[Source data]
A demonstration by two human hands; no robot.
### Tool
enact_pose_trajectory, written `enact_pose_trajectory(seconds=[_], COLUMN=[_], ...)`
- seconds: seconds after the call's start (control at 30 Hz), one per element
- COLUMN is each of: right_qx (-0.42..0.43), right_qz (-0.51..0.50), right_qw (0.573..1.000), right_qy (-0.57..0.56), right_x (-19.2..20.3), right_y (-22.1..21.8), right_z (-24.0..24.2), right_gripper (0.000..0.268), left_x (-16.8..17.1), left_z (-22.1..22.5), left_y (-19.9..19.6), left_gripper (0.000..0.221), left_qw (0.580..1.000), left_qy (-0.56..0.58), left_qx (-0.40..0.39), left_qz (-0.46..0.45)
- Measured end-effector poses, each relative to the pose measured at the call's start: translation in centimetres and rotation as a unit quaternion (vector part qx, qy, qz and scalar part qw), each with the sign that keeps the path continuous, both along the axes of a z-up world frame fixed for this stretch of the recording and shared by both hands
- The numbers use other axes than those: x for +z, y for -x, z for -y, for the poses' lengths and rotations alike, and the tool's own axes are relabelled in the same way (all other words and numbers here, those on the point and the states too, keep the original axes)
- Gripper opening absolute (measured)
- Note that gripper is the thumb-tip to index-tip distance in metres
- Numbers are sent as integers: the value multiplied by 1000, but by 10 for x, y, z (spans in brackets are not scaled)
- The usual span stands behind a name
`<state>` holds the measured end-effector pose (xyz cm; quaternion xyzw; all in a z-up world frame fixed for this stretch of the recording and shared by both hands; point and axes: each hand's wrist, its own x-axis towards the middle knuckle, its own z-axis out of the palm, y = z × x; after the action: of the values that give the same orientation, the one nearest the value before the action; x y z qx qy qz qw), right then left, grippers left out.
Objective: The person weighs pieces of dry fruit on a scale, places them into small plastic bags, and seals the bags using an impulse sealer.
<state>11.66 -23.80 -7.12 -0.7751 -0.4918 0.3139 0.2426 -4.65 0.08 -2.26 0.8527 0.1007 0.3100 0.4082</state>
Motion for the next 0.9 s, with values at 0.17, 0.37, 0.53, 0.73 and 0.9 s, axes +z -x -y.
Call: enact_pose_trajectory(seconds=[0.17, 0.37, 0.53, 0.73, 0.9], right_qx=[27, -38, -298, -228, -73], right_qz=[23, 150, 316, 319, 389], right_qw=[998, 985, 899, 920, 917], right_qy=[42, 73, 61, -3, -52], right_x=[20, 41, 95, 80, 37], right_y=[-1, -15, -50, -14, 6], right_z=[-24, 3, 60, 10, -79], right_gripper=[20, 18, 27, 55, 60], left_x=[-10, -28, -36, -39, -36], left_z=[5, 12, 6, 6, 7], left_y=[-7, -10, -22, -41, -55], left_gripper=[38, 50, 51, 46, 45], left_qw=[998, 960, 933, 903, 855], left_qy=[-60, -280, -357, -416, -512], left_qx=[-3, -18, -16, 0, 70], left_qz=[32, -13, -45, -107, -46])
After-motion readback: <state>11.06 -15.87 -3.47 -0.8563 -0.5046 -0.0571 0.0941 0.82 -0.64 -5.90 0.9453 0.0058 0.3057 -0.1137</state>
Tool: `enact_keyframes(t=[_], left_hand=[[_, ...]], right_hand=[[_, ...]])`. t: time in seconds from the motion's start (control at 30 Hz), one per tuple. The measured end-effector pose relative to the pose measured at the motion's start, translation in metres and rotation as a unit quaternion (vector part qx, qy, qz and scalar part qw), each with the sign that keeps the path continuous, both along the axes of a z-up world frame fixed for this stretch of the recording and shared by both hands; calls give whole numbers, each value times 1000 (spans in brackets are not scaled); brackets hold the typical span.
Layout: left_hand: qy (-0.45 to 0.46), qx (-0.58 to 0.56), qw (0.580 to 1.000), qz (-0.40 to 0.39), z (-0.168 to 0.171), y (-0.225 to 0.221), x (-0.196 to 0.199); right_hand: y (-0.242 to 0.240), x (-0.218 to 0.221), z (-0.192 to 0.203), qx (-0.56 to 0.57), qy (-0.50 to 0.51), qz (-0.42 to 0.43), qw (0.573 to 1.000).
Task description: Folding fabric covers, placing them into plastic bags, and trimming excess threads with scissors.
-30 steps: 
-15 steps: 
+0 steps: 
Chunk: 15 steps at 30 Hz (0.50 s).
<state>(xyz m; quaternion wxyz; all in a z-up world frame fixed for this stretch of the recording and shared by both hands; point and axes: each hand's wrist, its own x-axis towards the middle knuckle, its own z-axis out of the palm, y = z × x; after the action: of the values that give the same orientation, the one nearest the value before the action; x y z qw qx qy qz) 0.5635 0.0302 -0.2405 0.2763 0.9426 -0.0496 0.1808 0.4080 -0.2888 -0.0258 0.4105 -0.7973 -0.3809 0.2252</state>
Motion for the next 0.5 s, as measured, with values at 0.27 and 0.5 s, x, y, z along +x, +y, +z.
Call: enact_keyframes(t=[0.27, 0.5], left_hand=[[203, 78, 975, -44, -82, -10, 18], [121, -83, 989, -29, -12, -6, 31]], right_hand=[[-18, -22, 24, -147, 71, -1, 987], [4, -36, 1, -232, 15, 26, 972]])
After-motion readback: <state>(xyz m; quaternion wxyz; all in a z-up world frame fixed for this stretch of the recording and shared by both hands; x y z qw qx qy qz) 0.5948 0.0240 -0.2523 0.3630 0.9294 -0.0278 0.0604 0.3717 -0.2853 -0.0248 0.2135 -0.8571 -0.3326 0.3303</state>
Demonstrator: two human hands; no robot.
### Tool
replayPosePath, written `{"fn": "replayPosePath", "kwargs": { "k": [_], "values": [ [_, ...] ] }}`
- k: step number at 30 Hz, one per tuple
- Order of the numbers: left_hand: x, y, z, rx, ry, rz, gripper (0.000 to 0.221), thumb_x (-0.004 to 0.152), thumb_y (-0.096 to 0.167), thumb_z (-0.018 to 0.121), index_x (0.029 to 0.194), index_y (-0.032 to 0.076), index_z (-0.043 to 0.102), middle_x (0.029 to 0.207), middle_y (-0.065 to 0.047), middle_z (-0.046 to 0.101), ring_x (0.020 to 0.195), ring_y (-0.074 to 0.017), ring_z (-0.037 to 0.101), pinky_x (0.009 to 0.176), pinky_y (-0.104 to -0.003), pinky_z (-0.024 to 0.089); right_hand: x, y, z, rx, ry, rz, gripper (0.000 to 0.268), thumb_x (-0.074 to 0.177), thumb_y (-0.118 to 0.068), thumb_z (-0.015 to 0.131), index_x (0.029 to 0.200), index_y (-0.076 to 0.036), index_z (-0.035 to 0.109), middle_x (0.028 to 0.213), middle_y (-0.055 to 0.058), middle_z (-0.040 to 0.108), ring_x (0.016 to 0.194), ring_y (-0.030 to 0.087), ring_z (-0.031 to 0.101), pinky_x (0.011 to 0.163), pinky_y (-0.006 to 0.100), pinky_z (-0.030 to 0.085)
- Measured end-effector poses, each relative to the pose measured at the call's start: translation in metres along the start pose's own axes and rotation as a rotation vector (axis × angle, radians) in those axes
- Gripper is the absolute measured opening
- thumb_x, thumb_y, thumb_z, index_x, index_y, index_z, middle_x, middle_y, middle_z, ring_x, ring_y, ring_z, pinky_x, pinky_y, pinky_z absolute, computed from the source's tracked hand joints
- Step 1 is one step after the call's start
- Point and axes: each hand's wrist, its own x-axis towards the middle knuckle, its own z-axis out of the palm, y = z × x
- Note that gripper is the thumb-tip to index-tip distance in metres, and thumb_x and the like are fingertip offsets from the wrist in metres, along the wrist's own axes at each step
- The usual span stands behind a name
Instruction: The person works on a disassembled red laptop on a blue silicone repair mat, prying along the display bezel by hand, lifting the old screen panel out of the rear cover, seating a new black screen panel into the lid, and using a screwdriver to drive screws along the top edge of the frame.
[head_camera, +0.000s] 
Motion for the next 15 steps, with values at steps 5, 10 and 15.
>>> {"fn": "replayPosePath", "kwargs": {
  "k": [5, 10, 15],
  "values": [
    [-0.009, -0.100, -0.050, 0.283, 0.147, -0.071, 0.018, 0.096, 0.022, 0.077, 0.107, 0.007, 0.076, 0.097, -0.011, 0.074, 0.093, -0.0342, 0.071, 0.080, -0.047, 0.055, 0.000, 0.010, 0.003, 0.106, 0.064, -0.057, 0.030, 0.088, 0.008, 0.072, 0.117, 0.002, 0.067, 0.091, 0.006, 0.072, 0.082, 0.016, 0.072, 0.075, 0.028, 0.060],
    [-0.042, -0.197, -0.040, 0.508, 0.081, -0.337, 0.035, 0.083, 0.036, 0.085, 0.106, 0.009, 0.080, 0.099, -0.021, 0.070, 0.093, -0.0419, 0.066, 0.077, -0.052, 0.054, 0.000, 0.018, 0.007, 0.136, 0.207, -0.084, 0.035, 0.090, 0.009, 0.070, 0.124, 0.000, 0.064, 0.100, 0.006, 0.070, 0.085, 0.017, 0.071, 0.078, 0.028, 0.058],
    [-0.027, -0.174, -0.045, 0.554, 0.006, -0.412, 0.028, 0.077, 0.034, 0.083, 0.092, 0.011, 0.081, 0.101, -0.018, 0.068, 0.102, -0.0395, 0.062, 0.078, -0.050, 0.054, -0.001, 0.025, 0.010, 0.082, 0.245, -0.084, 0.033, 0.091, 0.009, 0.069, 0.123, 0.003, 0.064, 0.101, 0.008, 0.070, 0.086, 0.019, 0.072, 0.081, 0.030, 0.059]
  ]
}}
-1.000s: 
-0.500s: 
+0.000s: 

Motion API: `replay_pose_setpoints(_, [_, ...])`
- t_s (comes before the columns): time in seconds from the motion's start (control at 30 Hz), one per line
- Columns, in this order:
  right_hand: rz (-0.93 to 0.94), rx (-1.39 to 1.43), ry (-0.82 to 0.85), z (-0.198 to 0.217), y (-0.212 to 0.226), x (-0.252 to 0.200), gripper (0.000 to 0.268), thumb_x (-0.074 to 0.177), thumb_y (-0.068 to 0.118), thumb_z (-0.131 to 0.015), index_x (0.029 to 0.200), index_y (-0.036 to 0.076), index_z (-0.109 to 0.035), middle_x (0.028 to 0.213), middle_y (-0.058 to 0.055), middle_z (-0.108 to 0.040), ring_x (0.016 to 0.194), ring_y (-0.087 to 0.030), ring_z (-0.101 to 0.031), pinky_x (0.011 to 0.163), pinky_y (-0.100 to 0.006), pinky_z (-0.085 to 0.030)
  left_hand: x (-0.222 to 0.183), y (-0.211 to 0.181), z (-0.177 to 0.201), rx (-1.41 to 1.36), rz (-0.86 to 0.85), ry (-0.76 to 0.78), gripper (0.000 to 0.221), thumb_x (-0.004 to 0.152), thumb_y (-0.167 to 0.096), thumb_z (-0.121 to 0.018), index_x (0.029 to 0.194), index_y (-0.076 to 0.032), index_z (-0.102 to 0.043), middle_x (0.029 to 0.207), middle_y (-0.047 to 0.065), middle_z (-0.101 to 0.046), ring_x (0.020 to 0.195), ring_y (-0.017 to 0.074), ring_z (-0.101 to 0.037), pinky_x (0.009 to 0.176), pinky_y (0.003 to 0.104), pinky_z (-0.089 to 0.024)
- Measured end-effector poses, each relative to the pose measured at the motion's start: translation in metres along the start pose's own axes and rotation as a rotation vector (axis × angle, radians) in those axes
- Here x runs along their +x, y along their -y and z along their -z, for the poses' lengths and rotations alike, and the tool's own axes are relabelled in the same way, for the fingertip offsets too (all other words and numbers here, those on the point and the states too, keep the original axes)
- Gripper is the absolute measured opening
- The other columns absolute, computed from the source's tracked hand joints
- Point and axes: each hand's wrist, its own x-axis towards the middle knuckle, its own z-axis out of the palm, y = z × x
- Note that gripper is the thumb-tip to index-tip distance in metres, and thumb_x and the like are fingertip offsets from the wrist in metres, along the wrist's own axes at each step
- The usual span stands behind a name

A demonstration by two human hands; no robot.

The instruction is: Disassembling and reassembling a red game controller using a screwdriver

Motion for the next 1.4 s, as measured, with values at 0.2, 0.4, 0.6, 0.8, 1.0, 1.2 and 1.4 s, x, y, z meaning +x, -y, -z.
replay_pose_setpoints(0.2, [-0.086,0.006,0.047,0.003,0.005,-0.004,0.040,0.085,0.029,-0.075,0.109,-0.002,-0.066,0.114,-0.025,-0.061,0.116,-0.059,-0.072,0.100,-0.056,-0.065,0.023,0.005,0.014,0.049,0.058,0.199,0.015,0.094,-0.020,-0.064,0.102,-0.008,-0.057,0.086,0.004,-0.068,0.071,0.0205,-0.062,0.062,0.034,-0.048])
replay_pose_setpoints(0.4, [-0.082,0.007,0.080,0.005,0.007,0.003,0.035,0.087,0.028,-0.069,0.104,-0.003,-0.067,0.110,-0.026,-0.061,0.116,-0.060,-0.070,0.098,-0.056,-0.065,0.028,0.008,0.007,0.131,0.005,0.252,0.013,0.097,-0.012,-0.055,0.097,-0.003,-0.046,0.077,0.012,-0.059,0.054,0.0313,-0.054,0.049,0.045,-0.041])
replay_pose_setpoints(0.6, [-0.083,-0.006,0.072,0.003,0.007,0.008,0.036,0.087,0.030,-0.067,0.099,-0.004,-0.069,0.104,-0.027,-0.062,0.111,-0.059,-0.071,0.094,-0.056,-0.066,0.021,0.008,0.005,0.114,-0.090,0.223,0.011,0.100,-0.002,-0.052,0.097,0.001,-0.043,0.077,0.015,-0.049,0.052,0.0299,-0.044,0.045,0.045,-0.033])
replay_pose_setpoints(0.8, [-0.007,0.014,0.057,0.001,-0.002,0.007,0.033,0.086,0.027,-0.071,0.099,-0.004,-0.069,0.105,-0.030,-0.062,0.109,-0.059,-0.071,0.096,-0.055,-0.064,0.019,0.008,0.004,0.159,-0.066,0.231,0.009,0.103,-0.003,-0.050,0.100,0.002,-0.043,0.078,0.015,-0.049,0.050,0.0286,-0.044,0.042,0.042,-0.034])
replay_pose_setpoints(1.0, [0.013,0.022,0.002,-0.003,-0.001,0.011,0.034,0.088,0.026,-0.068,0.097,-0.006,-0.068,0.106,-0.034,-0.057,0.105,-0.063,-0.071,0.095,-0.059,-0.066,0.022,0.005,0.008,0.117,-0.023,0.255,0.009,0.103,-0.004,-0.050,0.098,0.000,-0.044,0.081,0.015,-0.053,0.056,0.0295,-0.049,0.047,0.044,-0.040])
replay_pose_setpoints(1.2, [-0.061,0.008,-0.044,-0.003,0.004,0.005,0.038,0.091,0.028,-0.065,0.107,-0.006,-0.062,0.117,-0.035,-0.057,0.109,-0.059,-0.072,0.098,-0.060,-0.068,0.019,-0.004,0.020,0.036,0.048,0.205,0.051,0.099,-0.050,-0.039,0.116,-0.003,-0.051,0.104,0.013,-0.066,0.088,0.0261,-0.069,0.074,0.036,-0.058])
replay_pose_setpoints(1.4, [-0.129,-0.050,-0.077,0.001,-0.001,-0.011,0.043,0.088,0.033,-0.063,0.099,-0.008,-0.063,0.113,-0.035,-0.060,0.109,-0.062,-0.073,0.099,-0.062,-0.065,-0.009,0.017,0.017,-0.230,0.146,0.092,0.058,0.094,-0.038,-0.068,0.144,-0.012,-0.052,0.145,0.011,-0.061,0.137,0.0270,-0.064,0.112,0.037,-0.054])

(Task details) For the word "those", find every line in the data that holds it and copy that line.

(Written response)
- The numbers use other axes than those: x for +z, y for -x, z for -y, for the poses' lengths and rotations alike, and the tool's own axes are relabelled in the same way (all other words and numbers here, those on the point and the states too, keep the original axes)
- Measured end-effector poses, each relative to the pose measured at the call's start: translation in metres along the start pose's own axes and rotation as a rotation vector (axis × angle, radians) in those axes
- Measured end-effector poses, each relative to the pose measured at the motion's start: translation in metres along the start pose's own axes and rotation as a rotation vector (axis × angle, radians) in those axes
- Here x runs along their +x, y along their -y and z along their -z, for the poses' lengths and rotations alike, and the tool's own axes are relabelled in the same way, for the fingertip offsets too (all other words and numbers here, those on the point and the states too, keep the original axes)

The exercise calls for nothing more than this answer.